- **Exercise**
Could you copy each line of the entries that contains "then"?

----- Data excerpts -----

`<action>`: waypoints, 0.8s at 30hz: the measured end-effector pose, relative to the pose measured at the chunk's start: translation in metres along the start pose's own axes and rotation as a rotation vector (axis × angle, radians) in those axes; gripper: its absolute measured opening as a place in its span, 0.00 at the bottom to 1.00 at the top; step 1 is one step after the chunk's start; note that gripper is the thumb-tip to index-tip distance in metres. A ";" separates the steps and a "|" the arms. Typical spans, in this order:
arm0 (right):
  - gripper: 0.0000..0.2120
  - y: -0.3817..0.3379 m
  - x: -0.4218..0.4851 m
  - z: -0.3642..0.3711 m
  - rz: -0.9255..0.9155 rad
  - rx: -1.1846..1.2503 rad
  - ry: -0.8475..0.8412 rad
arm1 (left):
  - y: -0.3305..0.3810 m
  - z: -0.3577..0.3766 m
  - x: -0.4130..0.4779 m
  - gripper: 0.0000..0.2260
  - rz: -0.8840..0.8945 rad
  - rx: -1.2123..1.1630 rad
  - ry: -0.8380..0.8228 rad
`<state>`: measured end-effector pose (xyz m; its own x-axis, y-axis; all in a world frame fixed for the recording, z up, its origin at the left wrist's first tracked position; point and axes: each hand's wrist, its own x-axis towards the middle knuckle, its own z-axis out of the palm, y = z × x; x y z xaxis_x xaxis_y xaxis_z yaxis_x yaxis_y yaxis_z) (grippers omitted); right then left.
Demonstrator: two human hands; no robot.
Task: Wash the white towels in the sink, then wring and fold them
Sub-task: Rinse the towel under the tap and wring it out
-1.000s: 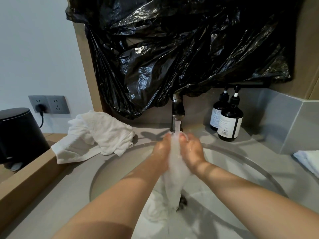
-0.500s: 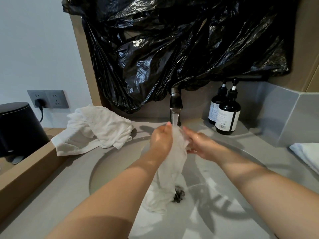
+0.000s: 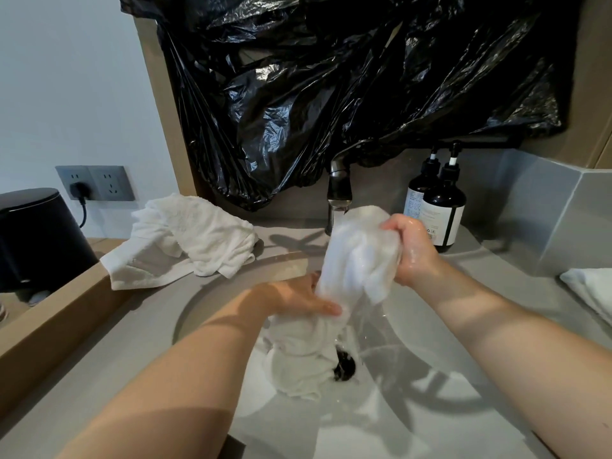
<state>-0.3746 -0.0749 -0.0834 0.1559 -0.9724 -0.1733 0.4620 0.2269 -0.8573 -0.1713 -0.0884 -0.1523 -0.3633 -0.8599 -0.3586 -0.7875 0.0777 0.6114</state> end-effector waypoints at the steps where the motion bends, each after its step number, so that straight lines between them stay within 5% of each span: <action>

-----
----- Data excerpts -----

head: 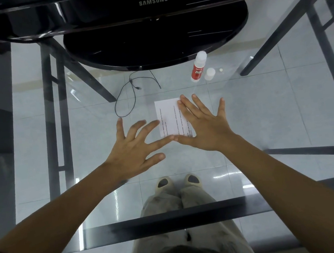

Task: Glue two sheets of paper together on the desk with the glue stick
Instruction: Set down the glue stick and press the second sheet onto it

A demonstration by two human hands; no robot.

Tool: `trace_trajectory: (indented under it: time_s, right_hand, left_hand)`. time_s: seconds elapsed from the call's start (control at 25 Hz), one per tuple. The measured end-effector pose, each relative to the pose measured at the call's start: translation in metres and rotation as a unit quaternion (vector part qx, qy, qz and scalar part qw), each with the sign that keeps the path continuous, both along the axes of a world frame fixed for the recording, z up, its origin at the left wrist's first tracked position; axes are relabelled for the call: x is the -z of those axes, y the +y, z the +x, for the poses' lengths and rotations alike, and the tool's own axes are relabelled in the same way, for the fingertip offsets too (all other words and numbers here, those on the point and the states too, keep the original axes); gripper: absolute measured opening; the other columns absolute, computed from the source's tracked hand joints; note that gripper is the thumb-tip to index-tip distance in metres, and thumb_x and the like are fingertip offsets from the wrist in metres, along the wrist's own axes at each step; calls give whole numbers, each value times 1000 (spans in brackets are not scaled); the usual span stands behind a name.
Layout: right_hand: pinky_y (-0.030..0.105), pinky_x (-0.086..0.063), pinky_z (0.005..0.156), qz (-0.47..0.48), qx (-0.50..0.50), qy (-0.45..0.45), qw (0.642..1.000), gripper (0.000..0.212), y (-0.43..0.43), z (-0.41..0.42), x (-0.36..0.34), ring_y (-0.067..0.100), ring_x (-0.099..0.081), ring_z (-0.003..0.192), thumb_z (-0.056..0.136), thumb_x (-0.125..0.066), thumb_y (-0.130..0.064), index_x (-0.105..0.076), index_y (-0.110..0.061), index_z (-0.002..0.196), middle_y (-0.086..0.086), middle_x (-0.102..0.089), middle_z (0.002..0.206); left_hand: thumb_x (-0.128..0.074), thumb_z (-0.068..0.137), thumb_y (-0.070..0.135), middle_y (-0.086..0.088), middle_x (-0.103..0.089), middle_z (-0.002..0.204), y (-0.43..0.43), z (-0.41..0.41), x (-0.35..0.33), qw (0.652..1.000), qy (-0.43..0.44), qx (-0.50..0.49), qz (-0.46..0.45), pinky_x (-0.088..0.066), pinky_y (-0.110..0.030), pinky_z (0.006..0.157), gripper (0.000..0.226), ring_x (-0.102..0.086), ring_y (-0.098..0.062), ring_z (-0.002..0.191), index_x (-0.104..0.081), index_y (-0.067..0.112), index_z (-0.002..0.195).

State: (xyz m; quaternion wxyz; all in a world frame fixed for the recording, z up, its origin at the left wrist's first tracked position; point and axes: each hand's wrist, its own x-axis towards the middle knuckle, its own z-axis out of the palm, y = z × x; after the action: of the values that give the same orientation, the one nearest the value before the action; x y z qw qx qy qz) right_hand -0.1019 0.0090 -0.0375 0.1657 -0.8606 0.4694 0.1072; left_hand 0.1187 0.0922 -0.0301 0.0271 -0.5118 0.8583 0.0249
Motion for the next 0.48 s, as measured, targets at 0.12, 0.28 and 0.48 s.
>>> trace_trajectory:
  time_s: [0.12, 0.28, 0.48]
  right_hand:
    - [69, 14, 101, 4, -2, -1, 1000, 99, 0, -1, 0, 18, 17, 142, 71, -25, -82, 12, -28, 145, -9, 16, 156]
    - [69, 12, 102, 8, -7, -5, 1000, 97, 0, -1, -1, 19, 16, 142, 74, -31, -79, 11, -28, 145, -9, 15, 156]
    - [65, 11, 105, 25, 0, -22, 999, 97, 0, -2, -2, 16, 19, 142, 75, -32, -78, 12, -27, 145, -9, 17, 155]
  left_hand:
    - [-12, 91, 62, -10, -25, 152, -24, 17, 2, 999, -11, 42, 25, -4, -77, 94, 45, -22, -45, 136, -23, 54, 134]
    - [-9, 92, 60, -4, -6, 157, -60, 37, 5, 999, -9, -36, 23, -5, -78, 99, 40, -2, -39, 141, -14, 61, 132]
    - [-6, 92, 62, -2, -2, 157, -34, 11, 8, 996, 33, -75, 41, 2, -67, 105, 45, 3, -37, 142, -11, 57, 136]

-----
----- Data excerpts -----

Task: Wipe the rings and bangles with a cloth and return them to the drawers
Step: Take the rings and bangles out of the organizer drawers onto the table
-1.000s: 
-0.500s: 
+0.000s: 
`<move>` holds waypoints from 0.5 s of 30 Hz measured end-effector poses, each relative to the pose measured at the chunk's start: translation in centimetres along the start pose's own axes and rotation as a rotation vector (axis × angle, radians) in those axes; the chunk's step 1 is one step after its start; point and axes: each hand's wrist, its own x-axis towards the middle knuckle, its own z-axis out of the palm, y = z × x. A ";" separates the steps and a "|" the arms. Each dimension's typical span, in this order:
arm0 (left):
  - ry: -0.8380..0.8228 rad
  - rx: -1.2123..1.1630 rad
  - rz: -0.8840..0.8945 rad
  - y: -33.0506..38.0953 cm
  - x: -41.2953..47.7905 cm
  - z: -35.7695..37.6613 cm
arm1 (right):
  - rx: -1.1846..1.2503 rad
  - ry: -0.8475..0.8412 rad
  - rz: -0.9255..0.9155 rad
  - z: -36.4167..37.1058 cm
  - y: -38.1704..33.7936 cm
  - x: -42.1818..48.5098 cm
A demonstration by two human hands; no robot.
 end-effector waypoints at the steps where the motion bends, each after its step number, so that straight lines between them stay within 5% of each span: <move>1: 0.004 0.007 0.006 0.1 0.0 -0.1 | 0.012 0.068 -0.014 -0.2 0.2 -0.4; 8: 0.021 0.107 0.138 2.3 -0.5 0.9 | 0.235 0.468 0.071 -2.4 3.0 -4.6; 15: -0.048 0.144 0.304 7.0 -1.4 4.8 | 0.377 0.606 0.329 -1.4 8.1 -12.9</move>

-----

- **Written response**
`<state>`: measured end-effector pose (xyz m; its own x-axis, y-axis; all in a world frame fixed for the recording, z up, its origin at the left wrist's first tracked position; point and axes: each hand's wrist, its own x-axis towards the middle knuckle, its own z-axis out of the palm, y = z × x; x y z xaxis_x xaxis_y xaxis_z yaxis_x yaxis_y yaxis_z) (grippers omitted); right then left.
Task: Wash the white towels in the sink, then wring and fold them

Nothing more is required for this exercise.